Paul Gale-Baker president of Sustainable Macleod said members have planted a wartime-style garden at their community compound near Macleod College, not just to share the harvest but to encourage locals to follow suit.
‘‘We think people are going to have to organise as a community as they have done before, to get through this,’’ Mr Gale-Baker said, ‘‘because it’s going to be tough’’.
Liz Lodge, 59, from Chum Creek, near Healesville, is planting to guard against a possible food shortage and because she won’t have to go to the shops as often and risk getting sick.

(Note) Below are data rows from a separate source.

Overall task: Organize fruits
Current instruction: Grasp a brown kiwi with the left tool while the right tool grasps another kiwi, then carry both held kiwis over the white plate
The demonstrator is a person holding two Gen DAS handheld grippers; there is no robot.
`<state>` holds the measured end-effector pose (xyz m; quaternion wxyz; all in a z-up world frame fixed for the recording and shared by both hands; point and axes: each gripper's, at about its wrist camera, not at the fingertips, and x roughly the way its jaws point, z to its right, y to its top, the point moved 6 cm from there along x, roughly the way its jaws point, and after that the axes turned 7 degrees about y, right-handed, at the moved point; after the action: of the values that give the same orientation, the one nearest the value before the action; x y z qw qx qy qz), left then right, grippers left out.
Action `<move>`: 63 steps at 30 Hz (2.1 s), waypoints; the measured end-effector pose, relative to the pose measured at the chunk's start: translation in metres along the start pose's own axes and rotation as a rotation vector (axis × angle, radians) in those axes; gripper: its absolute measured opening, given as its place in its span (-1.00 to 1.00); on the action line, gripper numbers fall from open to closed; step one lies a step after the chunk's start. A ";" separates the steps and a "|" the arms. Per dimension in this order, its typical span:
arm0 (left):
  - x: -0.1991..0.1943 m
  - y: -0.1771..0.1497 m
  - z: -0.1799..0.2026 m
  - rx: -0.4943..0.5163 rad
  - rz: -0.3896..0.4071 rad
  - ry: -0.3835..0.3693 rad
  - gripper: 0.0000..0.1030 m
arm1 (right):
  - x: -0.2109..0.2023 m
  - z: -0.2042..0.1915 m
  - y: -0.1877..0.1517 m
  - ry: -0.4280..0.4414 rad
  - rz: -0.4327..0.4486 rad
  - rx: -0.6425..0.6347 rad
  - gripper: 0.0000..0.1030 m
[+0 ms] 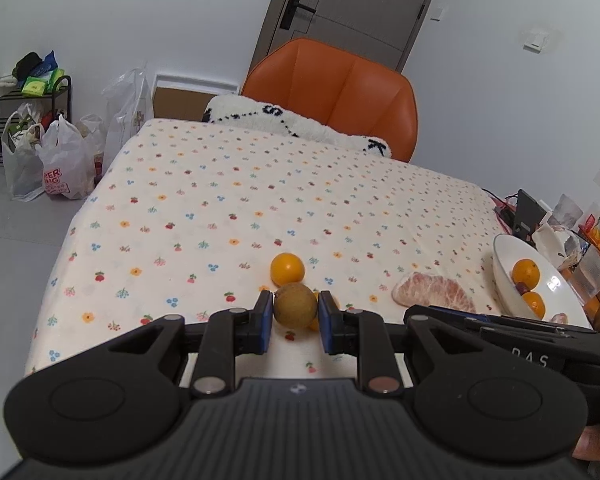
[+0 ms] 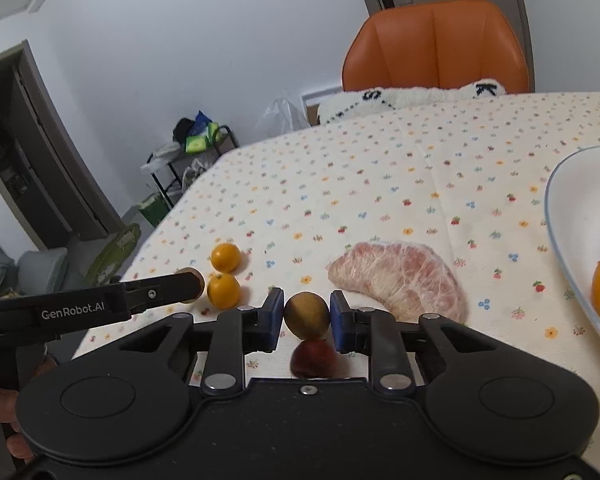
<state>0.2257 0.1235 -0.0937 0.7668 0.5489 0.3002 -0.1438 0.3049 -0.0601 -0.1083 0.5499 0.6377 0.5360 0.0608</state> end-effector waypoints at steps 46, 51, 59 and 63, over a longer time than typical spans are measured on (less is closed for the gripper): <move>-0.014 0.004 0.175 0.174 0.044 -0.188 -0.57 | -0.161 0.103 0.007 -0.210 0.245 0.121 -0.55; -0.008 0.001 0.189 0.186 0.035 -0.204 -0.57 | -0.170 0.120 0.003 -0.228 0.254 0.149 -0.55; 0.003 -0.004 0.214 0.216 0.011 -0.230 -0.57 | -0.182 0.143 -0.001 -0.249 0.273 0.190 -0.55; 0.009 -0.007 0.226 0.235 -0.007 -0.234 -0.56 | -0.186 0.154 -0.002 -0.258 0.280 0.213 -0.55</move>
<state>0.2969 -0.0881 -0.0556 0.7266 0.6130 0.1919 -0.2437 0.3291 -0.2984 -0.0741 0.5298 0.7628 0.3707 -0.0024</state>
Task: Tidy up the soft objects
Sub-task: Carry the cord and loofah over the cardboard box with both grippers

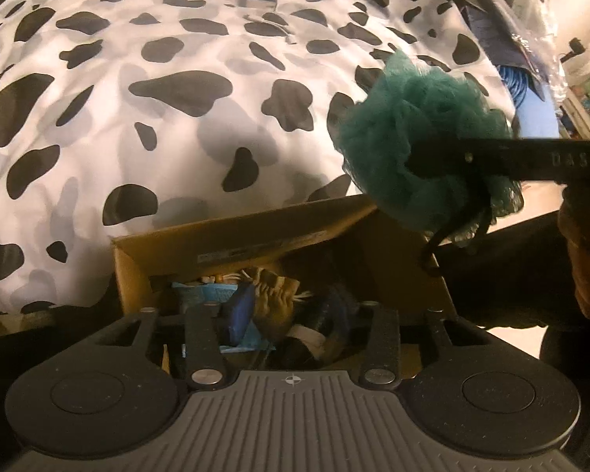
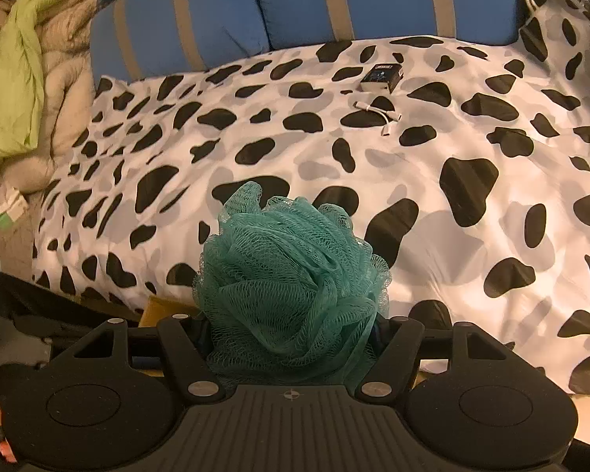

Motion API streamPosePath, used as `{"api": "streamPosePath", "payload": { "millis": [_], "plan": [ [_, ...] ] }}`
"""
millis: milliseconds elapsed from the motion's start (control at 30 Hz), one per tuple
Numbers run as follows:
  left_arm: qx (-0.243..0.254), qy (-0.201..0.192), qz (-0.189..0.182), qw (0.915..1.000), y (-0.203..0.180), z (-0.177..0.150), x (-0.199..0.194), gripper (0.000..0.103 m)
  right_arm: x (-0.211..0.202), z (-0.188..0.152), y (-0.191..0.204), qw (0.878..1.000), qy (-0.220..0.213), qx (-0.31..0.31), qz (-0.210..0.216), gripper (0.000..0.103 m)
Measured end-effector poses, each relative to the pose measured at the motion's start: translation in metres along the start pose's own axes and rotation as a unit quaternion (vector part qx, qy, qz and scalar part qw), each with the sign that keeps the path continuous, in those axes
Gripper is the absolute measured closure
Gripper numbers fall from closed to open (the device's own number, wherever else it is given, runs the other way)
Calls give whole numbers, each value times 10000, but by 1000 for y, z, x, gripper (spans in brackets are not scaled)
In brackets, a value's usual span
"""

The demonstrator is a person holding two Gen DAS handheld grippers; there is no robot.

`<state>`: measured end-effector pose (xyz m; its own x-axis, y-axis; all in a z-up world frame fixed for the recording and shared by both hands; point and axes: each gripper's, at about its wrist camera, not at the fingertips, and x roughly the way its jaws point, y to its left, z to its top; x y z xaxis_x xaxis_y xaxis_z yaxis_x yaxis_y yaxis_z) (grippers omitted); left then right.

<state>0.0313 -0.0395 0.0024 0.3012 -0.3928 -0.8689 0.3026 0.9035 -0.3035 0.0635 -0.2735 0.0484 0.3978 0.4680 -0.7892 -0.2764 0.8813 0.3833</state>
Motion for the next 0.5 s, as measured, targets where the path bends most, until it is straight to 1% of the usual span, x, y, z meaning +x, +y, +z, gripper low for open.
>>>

She bought 10 punnets of vegetables from Aumann’s on Wednesday including kale, broccoli, cauliflower and broccoflower.
She has already planted strawberries, cucumbers and zucchinis.
She now feels more secure at home.
‘‘If I’m anywhere else, like in the supermarket or in the city, then I feel vulnerable.’’
Catherine Badcock, 36, a textile artist from Alphington, has stopped going in to the city for work and cancelled a UK holiday, and so starting a vegie garden is ‘‘doing something productive’’, she said.
This week, she joined Diggers Club and ordered a pack of seeds for radishes, kale, spring onion and beetroot to plant in her backyard.
‘‘I’m trying to look for positive things to do,’’ Ms Badcock said.